Dapsone-induced methemoglobinemia and hemolysis in a woman without G6PD deficiency presenting with idiopathic urticaria
Published in Hematology, 2022
Yang Hu, Mimansa Geere, Maham Awan, Andrew D. Leavitt, Laura E. Brown, Hadley J. Pearson, Jocelyn S. Gandelman, Scott C. Kogan
We considered several possibilities as to why the patient experienced dapsone-induced hemolysis and developed morphologic abnormalities of red blood cells. We considered undiagnosed G6PD deficiency as well as functional insufficiencies in kidney, liver, or spleen. The patient had no family history, supporting blood tests, or prior diagnoses suggesting these issues.
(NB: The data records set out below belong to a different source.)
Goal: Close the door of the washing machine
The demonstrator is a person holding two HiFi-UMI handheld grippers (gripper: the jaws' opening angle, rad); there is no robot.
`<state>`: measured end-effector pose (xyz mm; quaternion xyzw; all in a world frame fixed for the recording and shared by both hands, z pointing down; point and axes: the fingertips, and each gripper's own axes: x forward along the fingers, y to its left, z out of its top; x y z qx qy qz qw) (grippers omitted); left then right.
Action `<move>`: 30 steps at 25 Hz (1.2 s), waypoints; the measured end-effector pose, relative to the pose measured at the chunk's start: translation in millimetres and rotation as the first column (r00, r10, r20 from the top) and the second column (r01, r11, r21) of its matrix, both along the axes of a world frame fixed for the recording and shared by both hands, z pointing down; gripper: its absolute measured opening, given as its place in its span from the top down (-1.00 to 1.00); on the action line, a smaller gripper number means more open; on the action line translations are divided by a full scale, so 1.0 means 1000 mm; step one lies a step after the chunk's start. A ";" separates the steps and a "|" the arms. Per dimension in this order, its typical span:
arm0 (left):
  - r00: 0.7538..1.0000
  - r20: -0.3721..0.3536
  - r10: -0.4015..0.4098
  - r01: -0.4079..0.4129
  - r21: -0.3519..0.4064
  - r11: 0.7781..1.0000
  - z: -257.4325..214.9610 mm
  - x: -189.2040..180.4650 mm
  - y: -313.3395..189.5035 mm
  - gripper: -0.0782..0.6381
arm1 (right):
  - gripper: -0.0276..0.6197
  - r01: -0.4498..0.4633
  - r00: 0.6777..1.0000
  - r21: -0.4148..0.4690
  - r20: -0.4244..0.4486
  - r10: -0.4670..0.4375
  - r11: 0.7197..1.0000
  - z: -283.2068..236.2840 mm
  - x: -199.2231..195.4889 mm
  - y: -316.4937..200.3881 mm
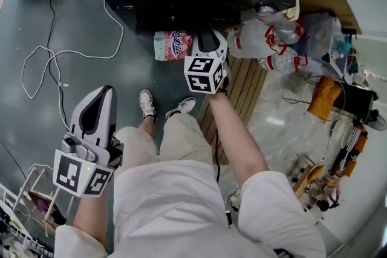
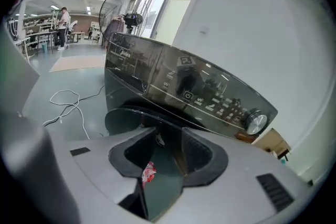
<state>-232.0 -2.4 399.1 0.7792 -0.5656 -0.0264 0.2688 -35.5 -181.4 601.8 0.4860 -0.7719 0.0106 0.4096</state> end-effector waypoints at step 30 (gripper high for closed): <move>0.989 0.147 0.016 -0.066 0.337 0.939 -0.212 0.088 -0.012 0.77 | 0.92 -0.246 0.799 0.116 0.586 0.134 0.962 -0.299 0.208 0.053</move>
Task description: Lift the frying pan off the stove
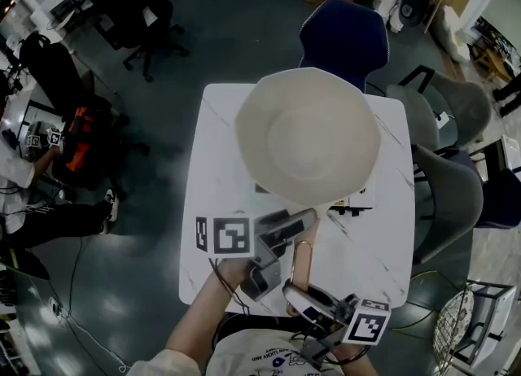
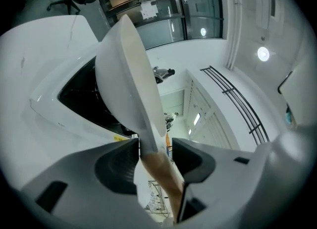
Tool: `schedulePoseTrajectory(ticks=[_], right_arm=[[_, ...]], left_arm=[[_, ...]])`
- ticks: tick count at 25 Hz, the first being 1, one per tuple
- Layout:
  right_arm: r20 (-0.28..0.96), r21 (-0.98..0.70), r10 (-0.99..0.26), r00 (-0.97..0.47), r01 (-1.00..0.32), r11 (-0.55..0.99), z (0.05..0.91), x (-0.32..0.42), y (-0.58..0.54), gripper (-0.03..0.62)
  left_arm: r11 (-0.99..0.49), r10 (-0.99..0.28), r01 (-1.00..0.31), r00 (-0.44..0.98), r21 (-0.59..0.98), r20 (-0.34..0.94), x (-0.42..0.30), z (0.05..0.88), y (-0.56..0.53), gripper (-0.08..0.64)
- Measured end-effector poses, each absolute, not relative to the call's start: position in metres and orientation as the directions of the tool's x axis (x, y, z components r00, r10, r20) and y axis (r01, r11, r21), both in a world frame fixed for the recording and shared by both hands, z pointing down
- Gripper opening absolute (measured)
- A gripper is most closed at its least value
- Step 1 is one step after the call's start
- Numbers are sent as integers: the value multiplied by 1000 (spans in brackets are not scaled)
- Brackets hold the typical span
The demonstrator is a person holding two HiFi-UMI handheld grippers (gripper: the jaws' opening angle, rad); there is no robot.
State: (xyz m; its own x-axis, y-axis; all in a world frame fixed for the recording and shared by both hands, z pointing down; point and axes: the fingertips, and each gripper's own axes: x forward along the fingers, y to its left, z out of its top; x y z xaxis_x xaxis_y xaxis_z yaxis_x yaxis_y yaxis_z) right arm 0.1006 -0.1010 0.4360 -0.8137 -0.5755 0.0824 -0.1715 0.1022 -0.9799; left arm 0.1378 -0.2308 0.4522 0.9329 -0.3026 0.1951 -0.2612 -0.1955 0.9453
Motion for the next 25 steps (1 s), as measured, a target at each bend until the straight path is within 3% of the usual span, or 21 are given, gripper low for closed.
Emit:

G6PD deficiency is uncommon in women as the gene is X-linked and usually requires two mutations to result in severe disease [21]. It is be possible that the patient has a heterozygous G6PD mutation that affects protein function, and such carriers can exhibit hemolysis when exposed to oxidizing agents including dapsone [22,23]. Such carriers can have significant subset of red cells that are G6PD deficient, and flow cytometry is able to distinguish G6PD deficient and G6PD replete red blood cells and thereby determine risk of drug-induced hemolysis in these individuals [24]. To date, we have not performed genetic testing or flow analysis to definitively assess this possibility but given the absence of a family history of G6PD deficiency such heterozygosity is not likely. Another consideration was the possibility of a pre-existing hemolytic anemia that may have elevated the patient’s G6PD levels; however, the patient’s baseline hemoglobin was within normal limits. It could also be possible that the patient has a rare, undiagnosed hemoglobinopathy and indeed, dapsone use in the setting of hemoglobinopathy Hasharon has been reported to cause methemoglobinemia and hemolysis in one case report [25].